The discussion turned to whether it was appropriate to raise the rate in July or wait for more evidence to solidify the case for further tightening. The consensus among members was that the cost of delaying action was larger than the benefit of waiting. With inflation projected to be around 3% for the next year and with the upside risks to inflation expectations and household spending, Governing Council members were concerned that the progress toward price stability could stall, and inflation could even rise again if upside surprises materialize.

Governing Council therefore agreed to increase the target for the overnight rate by 25 basis points to 5%.

Members discussed how to characterize the likely future path for interest rates in their communications. They agreed that, given the uncertainties around the forecast and the size and timing of the impact of higher interest rates on demand, they would approach future decisions one at a time based on the available evidence.
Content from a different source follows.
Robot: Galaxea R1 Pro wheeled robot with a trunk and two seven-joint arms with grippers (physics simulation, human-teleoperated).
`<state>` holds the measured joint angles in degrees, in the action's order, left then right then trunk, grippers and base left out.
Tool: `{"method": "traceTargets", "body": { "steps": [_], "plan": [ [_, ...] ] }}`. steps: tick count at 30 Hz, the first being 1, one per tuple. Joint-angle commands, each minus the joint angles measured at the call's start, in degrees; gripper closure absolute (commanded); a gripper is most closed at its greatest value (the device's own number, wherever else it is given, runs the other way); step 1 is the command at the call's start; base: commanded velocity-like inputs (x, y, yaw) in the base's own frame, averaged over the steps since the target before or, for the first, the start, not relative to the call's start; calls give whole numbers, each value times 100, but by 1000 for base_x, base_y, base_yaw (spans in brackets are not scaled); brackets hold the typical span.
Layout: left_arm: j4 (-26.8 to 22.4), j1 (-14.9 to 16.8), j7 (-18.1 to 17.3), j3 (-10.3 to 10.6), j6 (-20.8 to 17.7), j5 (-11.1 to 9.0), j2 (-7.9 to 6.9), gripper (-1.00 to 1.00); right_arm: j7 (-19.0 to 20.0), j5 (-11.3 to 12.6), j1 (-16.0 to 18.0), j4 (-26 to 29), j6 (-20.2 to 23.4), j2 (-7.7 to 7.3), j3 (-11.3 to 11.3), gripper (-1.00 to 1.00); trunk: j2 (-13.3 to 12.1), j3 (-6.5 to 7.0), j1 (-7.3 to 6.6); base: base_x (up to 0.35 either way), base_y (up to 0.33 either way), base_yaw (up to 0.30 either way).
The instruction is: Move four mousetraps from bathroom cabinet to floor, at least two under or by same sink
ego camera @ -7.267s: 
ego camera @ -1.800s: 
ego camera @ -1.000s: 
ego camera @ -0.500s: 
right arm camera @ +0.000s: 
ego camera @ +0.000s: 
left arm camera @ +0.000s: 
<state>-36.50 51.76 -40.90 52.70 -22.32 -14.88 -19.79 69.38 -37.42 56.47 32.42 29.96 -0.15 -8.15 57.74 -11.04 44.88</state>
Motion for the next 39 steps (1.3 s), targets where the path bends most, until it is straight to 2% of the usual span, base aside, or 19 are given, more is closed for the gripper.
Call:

They agreed they were prepared to raise the policy rate further if inflationary pressures did not ease as projected and progress toward the 2% target stalled. But they did not want to do more than they had to.

Governing Council discussed the key indicators they will evaluate as they continue to assess the dynamics for core inflation and the outlook for CPI inflation. In particular, they agreed to continue to assess whether the following indicators evolve in a direction that is consistent with achieving the inflation target:

  • the evolution of excess demand
  • inflation expectations
  • wage growth
  • corporate pricing behaviour

Members also reviewed the Bank’s quantitative tightening program and agreed to continue the current policy of normalizing the balance sheet by allowing maturing bonds to roll off.